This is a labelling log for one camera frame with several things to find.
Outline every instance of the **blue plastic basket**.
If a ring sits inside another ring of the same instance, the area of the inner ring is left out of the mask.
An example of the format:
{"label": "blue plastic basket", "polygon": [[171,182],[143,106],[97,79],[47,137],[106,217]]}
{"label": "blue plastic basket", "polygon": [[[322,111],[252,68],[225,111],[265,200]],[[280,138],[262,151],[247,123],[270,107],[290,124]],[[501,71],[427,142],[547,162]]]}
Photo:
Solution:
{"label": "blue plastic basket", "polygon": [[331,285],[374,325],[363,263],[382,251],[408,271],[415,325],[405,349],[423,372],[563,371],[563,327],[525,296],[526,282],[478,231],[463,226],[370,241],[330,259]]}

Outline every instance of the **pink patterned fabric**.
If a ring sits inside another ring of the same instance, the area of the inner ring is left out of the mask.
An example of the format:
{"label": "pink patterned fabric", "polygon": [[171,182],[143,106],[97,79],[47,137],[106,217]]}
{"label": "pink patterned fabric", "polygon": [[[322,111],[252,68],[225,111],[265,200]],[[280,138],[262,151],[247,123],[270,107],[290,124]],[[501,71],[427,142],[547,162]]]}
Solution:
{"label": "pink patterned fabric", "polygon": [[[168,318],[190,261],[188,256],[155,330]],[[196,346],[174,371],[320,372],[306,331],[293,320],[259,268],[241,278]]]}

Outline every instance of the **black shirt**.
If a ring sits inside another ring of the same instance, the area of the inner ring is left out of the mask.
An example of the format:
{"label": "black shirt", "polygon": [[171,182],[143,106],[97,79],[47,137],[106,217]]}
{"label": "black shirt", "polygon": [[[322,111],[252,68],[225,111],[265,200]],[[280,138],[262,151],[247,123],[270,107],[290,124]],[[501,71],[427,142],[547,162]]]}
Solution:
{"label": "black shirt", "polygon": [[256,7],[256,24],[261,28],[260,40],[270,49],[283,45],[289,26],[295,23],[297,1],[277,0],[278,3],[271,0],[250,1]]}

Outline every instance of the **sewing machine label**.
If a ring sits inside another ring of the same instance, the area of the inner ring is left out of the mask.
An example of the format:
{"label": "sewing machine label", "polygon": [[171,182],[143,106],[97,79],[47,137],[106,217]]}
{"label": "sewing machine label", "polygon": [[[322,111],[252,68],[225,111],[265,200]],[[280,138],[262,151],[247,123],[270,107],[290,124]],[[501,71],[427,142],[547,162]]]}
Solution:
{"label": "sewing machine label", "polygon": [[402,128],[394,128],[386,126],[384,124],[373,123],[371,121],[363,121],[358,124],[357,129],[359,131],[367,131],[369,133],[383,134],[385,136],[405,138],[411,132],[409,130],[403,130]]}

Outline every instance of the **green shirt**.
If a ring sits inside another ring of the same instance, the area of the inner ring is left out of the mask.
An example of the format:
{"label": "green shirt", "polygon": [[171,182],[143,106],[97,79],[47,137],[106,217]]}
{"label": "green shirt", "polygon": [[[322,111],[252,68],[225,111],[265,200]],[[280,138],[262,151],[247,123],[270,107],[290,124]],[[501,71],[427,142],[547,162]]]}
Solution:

--------------------------------------------------

* EXERCISE DESCRIPTION
In full and without alteration, write out the data above.

* EXERCISE SOLUTION
This is a labelling log for one camera frame with several things to find.
Outline every instance of the **blue plastic basket**.
If a ring sits inside another ring of the same instance, the area of the inner ring is left out of the mask.
An example of the format:
{"label": "blue plastic basket", "polygon": [[171,182],[143,106],[97,79],[47,137],[106,217]]}
{"label": "blue plastic basket", "polygon": [[[322,111],[252,68],[225,111],[265,200]],[[280,138],[262,151],[247,123],[270,107],[290,124]],[[501,71],[427,142],[547,162]]]}
Photo:
Solution:
{"label": "blue plastic basket", "polygon": [[331,285],[374,325],[363,263],[382,251],[408,271],[415,325],[405,349],[423,372],[563,371],[563,327],[525,296],[526,282],[478,231],[463,226],[370,241],[330,259]]}

Outline every instance of the **pink patterned fabric**.
If a ring sits inside another ring of the same instance, the area of the inner ring is left out of the mask.
An example of the format:
{"label": "pink patterned fabric", "polygon": [[171,182],[143,106],[97,79],[47,137],[106,217]]}
{"label": "pink patterned fabric", "polygon": [[[322,111],[252,68],[225,111],[265,200]],[[280,138],[262,151],[247,123],[270,107],[290,124]],[[501,71],[427,142],[547,162]]]}
Solution:
{"label": "pink patterned fabric", "polygon": [[[168,318],[190,261],[188,256],[155,330]],[[196,346],[174,371],[320,372],[306,331],[293,320],[259,268],[241,278]]]}

Outline every instance of the **black shirt**.
If a ring sits inside another ring of the same instance, the area of the inner ring is left out of the mask.
An example of the format:
{"label": "black shirt", "polygon": [[171,182],[143,106],[97,79],[47,137],[106,217]]}
{"label": "black shirt", "polygon": [[[322,111],[252,68],[225,111],[265,200]],[[280,138],[262,151],[247,123],[270,107],[290,124]],[[501,71],[427,142],[547,162]]]}
Solution:
{"label": "black shirt", "polygon": [[256,7],[256,24],[261,28],[260,40],[270,49],[283,45],[289,26],[295,23],[297,1],[277,0],[278,3],[271,0],[250,1]]}

Outline every instance of the **sewing machine label**.
If a ring sits inside another ring of the same instance, the area of the inner ring is left out of the mask.
An example of the format:
{"label": "sewing machine label", "polygon": [[171,182],[143,106],[97,79],[47,137],[106,217]]}
{"label": "sewing machine label", "polygon": [[[322,111],[252,68],[225,111],[265,200]],[[280,138],[262,151],[247,123],[270,107],[290,124]],[[501,71],[427,142],[547,162]]]}
Solution:
{"label": "sewing machine label", "polygon": [[402,128],[394,128],[386,126],[384,124],[373,123],[371,121],[363,121],[358,124],[357,129],[359,131],[367,131],[369,133],[383,134],[385,136],[405,138],[411,132],[409,130],[403,130]]}

Outline every instance of the **green shirt**.
If a ring sits inside another ring of the same instance, the area of the inner ring is left out of the mask.
An example of the format:
{"label": "green shirt", "polygon": [[171,182],[143,106],[97,79],[47,137],[106,217]]}
{"label": "green shirt", "polygon": [[[322,111],[252,68],[225,111],[265,200]],[[280,138],[262,151],[247,123],[270,107],[290,124]],[[501,71],[427,142],[547,162]]]}
Solution:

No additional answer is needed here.